Within the material below, transcribe exactly the lines from the one holding "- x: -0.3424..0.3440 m" through the one holding "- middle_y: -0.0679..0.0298", keeping both ends and skipping the rest.
* * * * * * * * *
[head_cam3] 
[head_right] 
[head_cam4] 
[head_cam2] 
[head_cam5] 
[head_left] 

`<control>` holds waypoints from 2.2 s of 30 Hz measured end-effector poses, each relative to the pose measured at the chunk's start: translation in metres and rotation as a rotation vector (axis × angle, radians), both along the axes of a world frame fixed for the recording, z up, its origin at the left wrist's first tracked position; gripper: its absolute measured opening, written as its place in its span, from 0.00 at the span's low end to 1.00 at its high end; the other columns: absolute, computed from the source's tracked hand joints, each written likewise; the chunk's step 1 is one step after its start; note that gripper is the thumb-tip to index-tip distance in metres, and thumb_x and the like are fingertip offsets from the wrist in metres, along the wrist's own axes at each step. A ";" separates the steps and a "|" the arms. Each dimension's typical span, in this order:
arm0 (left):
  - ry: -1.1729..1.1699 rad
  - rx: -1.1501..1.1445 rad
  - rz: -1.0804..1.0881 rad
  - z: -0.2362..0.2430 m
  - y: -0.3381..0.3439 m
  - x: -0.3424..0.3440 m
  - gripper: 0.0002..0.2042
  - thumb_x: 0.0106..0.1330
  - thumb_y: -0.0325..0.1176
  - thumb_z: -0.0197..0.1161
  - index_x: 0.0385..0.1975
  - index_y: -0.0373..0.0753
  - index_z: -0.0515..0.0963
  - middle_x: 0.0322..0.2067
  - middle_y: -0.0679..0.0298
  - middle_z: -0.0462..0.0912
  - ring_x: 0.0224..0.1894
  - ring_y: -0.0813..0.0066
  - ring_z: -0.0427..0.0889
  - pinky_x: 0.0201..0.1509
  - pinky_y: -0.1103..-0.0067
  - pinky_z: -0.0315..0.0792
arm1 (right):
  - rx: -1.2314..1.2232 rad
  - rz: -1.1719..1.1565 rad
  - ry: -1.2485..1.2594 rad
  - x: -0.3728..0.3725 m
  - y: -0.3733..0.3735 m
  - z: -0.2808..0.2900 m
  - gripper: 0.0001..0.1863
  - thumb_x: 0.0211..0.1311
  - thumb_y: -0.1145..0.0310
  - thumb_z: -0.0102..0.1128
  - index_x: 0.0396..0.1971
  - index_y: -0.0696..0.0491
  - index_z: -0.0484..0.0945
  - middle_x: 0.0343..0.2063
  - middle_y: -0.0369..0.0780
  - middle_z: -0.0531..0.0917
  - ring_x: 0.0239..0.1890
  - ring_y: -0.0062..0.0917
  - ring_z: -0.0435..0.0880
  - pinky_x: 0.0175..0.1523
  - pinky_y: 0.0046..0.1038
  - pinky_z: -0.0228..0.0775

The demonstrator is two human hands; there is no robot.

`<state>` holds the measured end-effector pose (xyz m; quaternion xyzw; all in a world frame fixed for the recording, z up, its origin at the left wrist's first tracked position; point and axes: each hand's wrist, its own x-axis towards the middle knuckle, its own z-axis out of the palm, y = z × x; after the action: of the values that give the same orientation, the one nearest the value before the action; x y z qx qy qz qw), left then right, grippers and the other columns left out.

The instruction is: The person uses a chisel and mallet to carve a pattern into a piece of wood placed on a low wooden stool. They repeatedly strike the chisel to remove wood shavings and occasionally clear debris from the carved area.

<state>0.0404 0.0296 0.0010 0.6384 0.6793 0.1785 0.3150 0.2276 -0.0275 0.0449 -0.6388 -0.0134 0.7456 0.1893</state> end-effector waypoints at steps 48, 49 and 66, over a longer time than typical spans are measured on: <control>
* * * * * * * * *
_TASK ANSWER_.
  - x: -0.3424..0.3440 m
  - gripper: 0.0002..0.2042
  - thumb_x: 0.0106..0.1330
  - thumb_y: -0.0325..0.1176
  - thumb_z: -0.0197..0.1161
  - index_x: 0.0385..0.1975
  - index_y: -0.0373..0.0753
  - index_z: -0.0515..0.0963
  - middle_x: 0.0322..0.2067
  - middle_y: -0.0679..0.0298

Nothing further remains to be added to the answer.